RECORD EXTRACTS Start Marker

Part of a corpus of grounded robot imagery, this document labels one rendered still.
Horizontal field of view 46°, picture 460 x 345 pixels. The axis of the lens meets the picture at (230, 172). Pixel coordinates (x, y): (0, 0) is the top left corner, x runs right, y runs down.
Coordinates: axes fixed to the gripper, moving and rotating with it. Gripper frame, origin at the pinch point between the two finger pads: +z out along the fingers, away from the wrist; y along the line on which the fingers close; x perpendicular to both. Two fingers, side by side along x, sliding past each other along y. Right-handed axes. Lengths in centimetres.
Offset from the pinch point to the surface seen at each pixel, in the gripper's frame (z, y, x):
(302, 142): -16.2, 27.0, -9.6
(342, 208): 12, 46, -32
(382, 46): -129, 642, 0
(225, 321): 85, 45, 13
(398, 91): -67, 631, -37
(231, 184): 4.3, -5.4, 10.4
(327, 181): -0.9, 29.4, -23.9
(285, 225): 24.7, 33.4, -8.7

RECORD EXTRACTS End Marker
RECORD EXTRACTS Start Marker

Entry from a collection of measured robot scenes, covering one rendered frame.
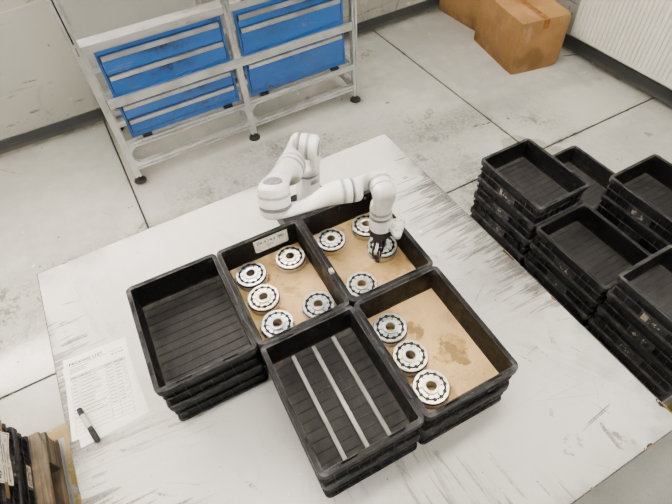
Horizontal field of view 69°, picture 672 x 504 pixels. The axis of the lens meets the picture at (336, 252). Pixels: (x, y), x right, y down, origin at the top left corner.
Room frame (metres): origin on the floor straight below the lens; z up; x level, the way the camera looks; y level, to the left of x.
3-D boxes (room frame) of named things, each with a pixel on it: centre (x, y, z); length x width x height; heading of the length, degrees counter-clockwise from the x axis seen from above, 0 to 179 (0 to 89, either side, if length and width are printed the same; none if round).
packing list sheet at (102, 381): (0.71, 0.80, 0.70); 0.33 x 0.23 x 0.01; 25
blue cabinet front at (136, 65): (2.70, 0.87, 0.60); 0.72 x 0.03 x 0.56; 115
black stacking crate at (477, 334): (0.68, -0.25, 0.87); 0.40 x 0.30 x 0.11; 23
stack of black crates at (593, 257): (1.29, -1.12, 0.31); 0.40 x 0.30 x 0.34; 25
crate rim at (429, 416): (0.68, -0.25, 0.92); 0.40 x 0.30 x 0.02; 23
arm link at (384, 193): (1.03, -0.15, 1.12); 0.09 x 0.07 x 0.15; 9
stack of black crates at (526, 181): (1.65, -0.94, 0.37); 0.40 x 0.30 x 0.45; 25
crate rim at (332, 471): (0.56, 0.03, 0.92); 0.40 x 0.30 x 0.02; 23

RECORD EXTRACTS End Marker
RECORD EXTRACTS Start Marker

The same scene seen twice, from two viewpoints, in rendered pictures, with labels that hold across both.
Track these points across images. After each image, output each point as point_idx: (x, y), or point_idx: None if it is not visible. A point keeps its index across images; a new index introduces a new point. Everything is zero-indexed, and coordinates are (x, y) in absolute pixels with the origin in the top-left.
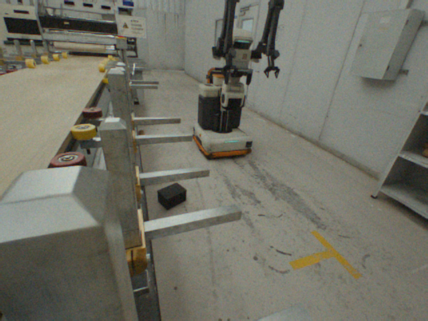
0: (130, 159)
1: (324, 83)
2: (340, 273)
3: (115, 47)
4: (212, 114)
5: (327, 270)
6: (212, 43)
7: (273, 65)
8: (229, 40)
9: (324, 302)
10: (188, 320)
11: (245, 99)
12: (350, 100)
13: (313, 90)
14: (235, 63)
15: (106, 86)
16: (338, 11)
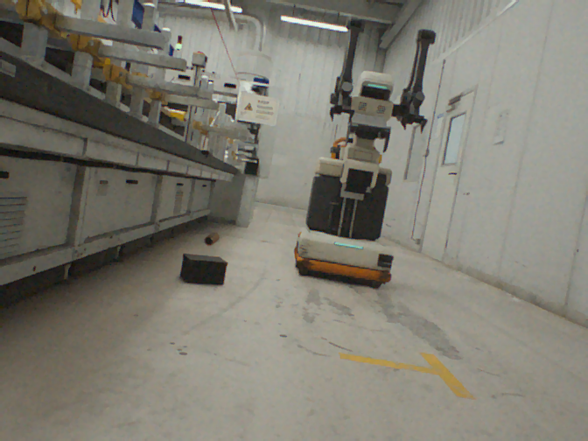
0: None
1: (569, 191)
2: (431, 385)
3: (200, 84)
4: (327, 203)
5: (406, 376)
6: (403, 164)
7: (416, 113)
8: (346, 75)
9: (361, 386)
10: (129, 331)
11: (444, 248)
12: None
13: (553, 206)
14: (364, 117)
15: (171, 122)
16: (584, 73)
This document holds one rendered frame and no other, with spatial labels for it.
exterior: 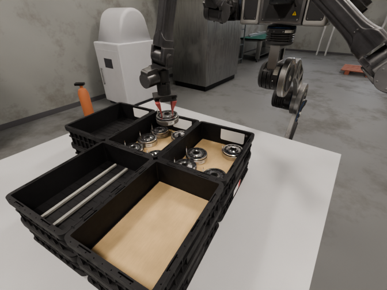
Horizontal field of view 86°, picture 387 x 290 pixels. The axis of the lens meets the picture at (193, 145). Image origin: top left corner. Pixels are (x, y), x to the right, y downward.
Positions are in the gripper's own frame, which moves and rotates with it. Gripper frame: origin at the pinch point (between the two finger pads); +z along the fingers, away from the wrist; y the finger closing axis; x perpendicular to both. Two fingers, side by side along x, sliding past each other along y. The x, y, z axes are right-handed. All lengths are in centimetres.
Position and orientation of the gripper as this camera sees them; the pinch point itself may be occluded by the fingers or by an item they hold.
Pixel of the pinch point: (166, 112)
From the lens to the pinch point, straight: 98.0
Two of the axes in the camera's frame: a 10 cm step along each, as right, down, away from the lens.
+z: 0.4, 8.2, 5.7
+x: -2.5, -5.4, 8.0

RECORD EXTRACTS End Marker

*YOUR GOAL*. Range to copy from the records above: the line containing "14: (235, 63)" to the line containing "Horizontal field of view 86°, picture", both included. Output those lines exactly and only those, skipping pictures.

*ANSWER TO THIS EXERCISE*.
14: (235, 63)
15: (106, 86)
16: (338, 11)
0: None
1: (569, 191)
2: (431, 385)
3: (200, 84)
4: (327, 203)
5: (406, 376)
6: (403, 164)
7: (416, 113)
8: (346, 75)
9: (361, 386)
10: (129, 331)
11: (444, 248)
12: None
13: (553, 206)
14: (364, 117)
15: (171, 122)
16: (584, 73)
This document holds one rendered frame and no other, with spatial labels for it.
exterior: 
Horizontal field of view 86°, picture 387 x 290 pixels. The axis of the lens meets the picture at (193, 145). Image origin: top left corner. Pixels are (x, y), x to the right, y downward.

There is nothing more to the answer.